BANDUNG, infobdg.com – Dinas Pendidikan Kota Bandung jelaskan sistem Penerimaan Peserta Didik Baru (PPDB) tahun 2019 sesuai Peraturan Menteri Pendidikan dan Kebudayaan (Permendikbud) No. 51 Tahun 2018 tentang PPDB dalam gelaran Bandung Menjawab, Kamis (24/1), di Taman Sejarah, Jalan Aceh Bandung.

Sekretaris Dinas Pendidikan Kota Bandung, Mia Rumiasari, mengatakan pihaknya masih dalam tahap pengkajian dan pendalaman terhadap aturan baru Permendikbud No.51 tersebut. Ia menargetkan Peraturan Walikota (Perwal) tentang PPDB 2019 akan selesai pada awal Maret mendatang.

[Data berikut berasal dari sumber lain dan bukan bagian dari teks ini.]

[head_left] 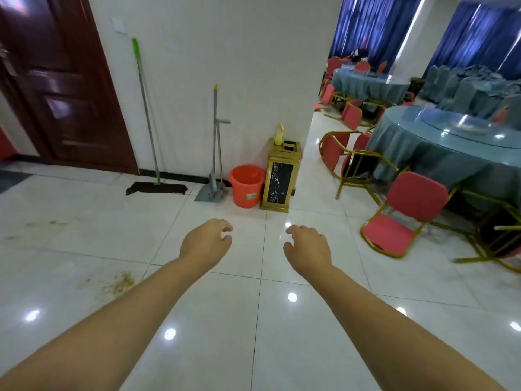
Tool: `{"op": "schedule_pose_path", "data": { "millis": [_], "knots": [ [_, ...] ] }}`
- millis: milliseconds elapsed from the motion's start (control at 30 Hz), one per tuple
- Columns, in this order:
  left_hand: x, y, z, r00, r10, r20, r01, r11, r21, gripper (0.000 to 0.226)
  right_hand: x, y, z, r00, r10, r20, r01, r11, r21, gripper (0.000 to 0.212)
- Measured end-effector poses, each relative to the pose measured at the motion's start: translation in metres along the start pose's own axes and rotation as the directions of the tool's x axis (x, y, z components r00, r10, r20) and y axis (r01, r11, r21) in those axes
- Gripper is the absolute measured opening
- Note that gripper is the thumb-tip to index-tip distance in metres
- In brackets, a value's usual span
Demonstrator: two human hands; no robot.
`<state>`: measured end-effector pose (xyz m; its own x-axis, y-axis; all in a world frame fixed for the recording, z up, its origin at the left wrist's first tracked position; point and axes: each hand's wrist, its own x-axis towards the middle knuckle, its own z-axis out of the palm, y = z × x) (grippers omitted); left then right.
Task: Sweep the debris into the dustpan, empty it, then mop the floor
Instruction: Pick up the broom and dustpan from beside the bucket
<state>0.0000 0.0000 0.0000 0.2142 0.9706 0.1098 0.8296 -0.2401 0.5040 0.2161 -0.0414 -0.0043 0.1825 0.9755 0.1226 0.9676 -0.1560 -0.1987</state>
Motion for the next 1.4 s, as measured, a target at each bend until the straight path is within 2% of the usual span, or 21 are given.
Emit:
{"op": "schedule_pose_path", "data": {
  "millis": [367,667,867,1067,1400],
  "knots": [
    [0.142,0.013,0.072,0.970,-0.242,0.006,0.241,0.965,-0.105,0.027,0.166,0.059,0.041,0.977,-0.126,0.175,0.117,0.991,0.061,0.037],
    [0.219,-0.030,0.091,0.925,-0.379,0.004,0.374,0.912,-0.169,0.023,0.265,0.042,0.086,0.929,-0.184,0.321,0.171,0.983,0.070,0.033],
    [0.304,-0.073,0.093,0.913,-0.407,0.015,0.397,0.882,-0.254,0.023,0.347,0.009,0.114,0.915,-0.169,0.366,0.144,0.985,0.094,0.031],
    [0.408,-0.121,0.078,0.906,-0.422,0.038,0.410,0.848,-0.335,0.020,0.445,-0.033,0.131,0.918,-0.086,0.388,0.042,0.992,0.120,0.029],
    [0.559,-0.176,0.075,0.899,-0.426,0.103,0.433,0.827,-0.359,0.021,0.592,-0.069,0.164,0.921,-0.054,0.386,-0.007,0.988,0.152,0.029]
  ]
}}
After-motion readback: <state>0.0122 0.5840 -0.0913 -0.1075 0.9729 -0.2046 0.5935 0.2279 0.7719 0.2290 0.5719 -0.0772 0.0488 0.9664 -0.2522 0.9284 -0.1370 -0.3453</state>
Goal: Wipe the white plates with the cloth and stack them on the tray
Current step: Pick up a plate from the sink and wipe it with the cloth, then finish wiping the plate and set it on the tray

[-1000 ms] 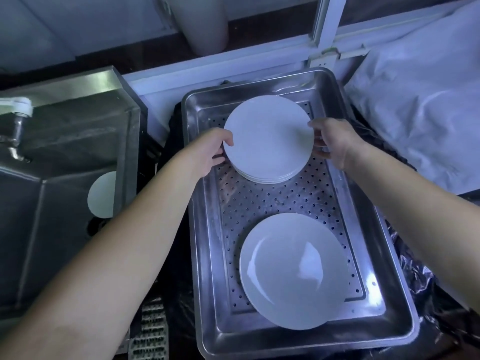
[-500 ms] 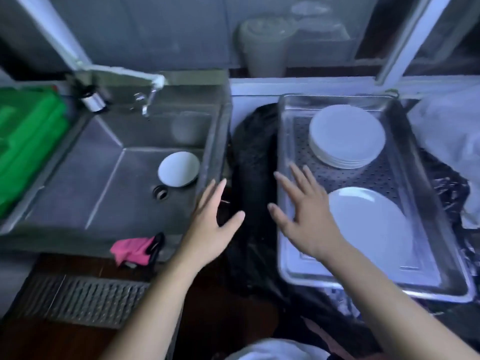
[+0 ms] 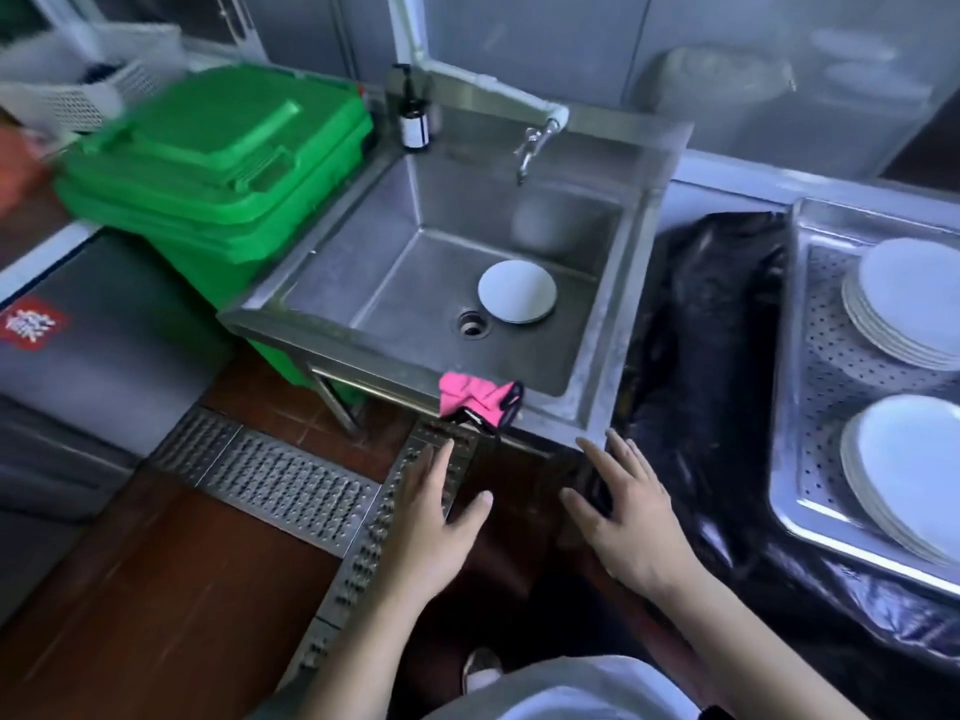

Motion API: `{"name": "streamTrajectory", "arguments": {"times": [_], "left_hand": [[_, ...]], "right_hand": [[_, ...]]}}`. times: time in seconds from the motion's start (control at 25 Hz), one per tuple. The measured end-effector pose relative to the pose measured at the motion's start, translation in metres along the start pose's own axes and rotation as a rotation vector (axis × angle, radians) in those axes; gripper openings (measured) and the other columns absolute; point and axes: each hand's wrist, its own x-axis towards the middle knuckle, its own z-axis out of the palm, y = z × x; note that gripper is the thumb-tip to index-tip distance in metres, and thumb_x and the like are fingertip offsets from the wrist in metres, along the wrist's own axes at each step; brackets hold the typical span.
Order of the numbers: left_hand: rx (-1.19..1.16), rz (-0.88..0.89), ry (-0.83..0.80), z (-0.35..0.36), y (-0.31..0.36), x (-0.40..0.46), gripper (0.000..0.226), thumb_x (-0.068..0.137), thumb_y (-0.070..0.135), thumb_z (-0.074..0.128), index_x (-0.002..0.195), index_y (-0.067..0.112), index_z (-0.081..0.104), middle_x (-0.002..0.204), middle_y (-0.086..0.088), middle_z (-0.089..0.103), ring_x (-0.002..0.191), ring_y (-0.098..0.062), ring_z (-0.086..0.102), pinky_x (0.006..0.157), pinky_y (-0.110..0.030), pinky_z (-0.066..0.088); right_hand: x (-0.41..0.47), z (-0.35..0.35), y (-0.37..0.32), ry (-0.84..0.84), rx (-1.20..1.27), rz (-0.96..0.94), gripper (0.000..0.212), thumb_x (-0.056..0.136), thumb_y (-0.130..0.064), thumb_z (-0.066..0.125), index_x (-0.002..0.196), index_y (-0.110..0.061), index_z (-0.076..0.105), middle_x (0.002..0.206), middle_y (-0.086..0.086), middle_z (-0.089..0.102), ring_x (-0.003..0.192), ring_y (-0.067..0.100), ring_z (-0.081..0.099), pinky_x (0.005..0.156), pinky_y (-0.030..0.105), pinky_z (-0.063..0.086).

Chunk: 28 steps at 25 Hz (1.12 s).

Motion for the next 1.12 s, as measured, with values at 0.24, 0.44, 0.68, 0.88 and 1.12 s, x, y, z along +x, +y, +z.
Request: {"name": "streamTrajectory", "arguments": {"times": [0.24, 0.44, 0.68, 0.88, 1.12], "left_hand": [[-0.007, -0.007, -0.069, -0.02, -0.022, 0.05, 0.078, 0.095, 0.045, 0.065, 0.16, 0.033, 0.023, 0.169, 0.006, 0.016, 0.155, -0.013, 0.011, 0.126, -0.043, 0.018], [0.071, -0.118, -0.15, -0.068, -0.035, 0.144, 0.077, 0.094, 0.044, 0.067, 0.158, 0.031, 0.027, 0.166, 0.008, 0.024, 0.152, -0.009, 0.02, 0.124, -0.034, 0.022], [0.105, -0.119, -0.216, -0.101, -0.011, 0.31, 0.071, 0.095, 0.029, 0.07, 0.156, 0.029, 0.033, 0.154, 0.017, 0.031, 0.14, -0.001, 0.032, 0.107, -0.008, 0.028], [0.045, -0.26, -0.321, -0.08, -0.021, 0.424, 0.069, 0.095, 0.026, 0.068, 0.155, 0.029, 0.034, 0.15, 0.003, 0.051, 0.138, -0.015, 0.048, 0.113, -0.035, 0.039], [0.205, -0.315, -0.514, -0.001, -0.048, 0.581, 0.074, 0.093, 0.025, 0.065, 0.159, 0.019, 0.031, 0.157, -0.008, 0.043, 0.136, -0.023, 0.048, 0.108, -0.035, 0.042]], "right_hand": [[0.061, 0.019, -0.021, -0.036, 0.06, 0.054, 0.06, 0.094, -0.041, 0.062, 0.15, -0.031, 0.042, 0.164, 0.0, 0.023, 0.153, 0.017, 0.014, 0.122, 0.043, 0.021], [0.178, 0.043, -0.033, -0.003, 0.248, 0.128, 0.053, 0.093, -0.036, 0.065, 0.143, -0.027, 0.051, 0.16, -0.001, 0.034, 0.149, 0.01, 0.025, 0.115, 0.031, 0.033], [0.307, 0.046, -0.031, -0.032, 0.348, 0.295, 0.054, 0.09, -0.034, 0.069, 0.14, -0.021, 0.054, 0.152, 0.0, 0.043, 0.137, 0.019, 0.045, 0.112, 0.03, 0.036], [0.391, 0.056, -0.018, -0.057, 0.541, 0.595, 0.052, 0.091, -0.021, 0.071, 0.139, -0.012, 0.053, 0.125, 0.001, 0.058, 0.107, 0.021, 0.06, 0.088, 0.029, 0.046], [0.481, 0.09, 0.036, -0.014, 0.686, 0.914, 0.021, 0.091, -0.01, 0.069, 0.111, -0.011, 0.061, 0.079, 0.004, 0.059, 0.061, 0.013, 0.052, 0.05, 0.021, 0.042]]}}
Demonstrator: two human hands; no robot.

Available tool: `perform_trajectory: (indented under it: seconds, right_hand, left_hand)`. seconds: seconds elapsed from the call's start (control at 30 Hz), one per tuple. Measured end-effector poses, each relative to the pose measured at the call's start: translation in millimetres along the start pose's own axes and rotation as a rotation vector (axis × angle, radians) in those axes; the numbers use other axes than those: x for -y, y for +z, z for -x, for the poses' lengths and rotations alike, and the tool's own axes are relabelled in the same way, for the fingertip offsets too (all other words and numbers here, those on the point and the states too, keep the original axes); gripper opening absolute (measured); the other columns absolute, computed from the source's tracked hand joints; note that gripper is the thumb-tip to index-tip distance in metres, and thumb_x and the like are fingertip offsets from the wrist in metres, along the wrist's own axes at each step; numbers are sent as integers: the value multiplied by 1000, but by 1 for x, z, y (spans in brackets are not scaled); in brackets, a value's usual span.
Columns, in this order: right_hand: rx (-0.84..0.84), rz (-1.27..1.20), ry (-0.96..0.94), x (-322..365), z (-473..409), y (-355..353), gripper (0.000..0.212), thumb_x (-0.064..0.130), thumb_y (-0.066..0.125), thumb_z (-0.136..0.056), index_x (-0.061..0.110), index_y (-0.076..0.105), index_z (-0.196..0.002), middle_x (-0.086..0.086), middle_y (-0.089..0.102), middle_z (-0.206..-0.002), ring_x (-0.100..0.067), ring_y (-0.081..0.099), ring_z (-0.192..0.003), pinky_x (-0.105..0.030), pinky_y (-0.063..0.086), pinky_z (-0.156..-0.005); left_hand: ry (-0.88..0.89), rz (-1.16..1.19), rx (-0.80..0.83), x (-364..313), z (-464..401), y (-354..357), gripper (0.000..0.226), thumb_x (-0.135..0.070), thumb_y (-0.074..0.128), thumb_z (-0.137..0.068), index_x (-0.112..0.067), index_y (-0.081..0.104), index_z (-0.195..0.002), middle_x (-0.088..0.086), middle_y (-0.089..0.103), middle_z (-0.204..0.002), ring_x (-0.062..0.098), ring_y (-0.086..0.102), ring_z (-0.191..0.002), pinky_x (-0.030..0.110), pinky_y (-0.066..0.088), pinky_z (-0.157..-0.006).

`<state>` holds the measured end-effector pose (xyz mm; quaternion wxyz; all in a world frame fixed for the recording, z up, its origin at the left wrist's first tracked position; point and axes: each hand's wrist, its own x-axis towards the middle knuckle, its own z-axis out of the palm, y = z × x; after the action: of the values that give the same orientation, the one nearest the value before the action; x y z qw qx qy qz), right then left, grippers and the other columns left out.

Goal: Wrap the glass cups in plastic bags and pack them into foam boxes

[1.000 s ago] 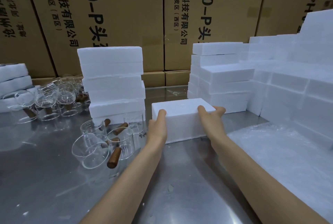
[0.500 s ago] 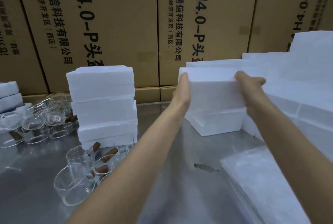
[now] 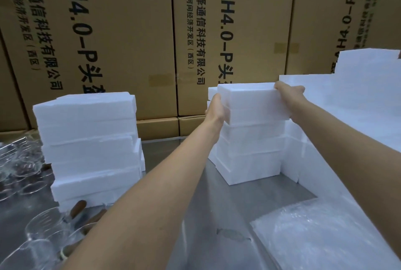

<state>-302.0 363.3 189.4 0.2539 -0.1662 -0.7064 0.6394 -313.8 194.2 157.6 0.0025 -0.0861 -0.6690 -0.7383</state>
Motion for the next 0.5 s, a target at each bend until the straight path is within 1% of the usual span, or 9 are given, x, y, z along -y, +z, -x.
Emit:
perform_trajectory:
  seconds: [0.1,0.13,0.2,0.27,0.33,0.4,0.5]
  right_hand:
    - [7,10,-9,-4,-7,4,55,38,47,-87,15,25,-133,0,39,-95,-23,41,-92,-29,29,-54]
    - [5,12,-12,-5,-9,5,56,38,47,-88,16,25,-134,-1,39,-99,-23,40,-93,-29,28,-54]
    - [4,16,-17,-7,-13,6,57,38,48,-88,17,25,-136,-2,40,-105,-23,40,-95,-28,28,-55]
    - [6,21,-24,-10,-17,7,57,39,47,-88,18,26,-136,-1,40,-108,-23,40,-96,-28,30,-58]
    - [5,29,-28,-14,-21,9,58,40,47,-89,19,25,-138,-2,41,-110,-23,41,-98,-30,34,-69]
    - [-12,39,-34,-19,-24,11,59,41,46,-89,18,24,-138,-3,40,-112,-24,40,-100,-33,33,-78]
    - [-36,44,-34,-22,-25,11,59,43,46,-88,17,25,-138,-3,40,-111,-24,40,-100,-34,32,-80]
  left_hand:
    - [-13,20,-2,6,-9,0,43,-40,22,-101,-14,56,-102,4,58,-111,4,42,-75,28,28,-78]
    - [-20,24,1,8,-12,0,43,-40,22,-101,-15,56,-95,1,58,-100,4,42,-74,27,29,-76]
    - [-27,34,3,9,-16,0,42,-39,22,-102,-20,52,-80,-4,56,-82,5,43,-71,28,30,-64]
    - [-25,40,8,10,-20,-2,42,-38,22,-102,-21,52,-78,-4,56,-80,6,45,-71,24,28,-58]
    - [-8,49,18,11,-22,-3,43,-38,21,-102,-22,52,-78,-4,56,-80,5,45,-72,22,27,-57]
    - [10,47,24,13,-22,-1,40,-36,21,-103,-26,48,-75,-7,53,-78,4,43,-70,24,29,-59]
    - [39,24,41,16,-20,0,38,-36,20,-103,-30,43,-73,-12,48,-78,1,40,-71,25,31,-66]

Dalam menyusun draf perwal, Mia melanjutkan, pihaknya akan berkoordinasi dengan perangkat daerah terkait. Seperti perihal Surat Keterangan Tidak Mampu (SKTM) akan berkoordinasi dengan Dinas Sosial dan Penanggulangan Kemiskinan (Dinsosnangkis), legalisir akta kelahiran dengan kewilayahan, sementara untuk domisili kependudukan dengan Dinas Kependudukan dan Pencatatan Sipil (Disdukcapil).

“Kami harus terus berkonsultasi dengan kementerian karena tidak ingin merugikan masyarakat. Kami dituntut menyempurnakan kembali Perwal PPDB tahun 2018 lalu walaupun sudah murni menerapkan zonasi 90 persen,” ungkap Mia.

Untuk tahun ini, Dinas Pendidikan Kota Bandung memprediksi jumlah siswa lulusan SD sekitar 38.000 orang, yang mana 21.000 orang di antaranya ikut serta dalam PPDB Kota Bandung. Namun, daya tampung SMP Negeri sendiri hanya sekitar 18.000 orang.

Mia mengakui pemerintah masih kurang dalam menyediakan sekolah, khususnya SMP Negeri di seluruh wilayah Bandung. Masih banyak ditemukan wilayah-wilayah yang belum memiliki SMP Negeri. Oleh karena itu, tahun lalu Disdik menguji coba dengan membuat lima sekolah rintisan, selain 57 SMP Negeri yang telah ada.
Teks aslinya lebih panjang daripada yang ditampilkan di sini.